• [What is needed]: Leave out every line before the one that contains "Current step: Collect". Please restate that line and the rest of the data word for word, through the end.

________________________________________

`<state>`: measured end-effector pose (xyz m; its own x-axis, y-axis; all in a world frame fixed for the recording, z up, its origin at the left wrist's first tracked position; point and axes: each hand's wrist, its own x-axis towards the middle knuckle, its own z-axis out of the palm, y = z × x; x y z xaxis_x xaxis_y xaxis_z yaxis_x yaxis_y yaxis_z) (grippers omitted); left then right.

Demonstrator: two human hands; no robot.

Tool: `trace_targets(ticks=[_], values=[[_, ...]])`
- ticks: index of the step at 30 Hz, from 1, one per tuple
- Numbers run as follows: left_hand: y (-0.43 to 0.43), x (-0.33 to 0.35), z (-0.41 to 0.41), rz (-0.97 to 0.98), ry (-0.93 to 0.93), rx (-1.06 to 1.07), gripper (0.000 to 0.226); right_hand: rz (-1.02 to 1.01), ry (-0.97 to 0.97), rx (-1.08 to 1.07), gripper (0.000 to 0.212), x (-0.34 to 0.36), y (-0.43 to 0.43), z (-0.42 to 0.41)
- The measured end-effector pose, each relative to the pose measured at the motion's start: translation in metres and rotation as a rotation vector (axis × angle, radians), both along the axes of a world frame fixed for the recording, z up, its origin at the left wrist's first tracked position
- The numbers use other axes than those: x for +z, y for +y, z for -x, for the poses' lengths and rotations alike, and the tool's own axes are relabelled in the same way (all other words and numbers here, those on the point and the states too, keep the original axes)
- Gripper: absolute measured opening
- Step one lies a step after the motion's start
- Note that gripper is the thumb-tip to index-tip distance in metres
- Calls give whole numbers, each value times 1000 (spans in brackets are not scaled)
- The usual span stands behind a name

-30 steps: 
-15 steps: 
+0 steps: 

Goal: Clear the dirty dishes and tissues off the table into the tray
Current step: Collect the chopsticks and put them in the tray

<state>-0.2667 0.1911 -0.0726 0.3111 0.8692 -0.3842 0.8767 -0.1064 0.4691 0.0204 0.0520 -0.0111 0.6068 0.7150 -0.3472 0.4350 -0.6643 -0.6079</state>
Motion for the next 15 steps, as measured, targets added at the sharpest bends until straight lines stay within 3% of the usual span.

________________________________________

• [Your solution]:
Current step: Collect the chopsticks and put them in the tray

<state>-0.2667 0.1911 -0.0726 0.3111 0.8692 -0.3842 0.8767 -0.1064 0.4691 0.0204 0.0520 -0.0111 0.6068 0.7150 -0.3472 0.4350 -0.6643 -0.6079</state>
Motion for the next 15 steps, as measured, targets added at the sharpest bends until straight lines stay within 3% of the usual span.

No additional output is required for this exercise.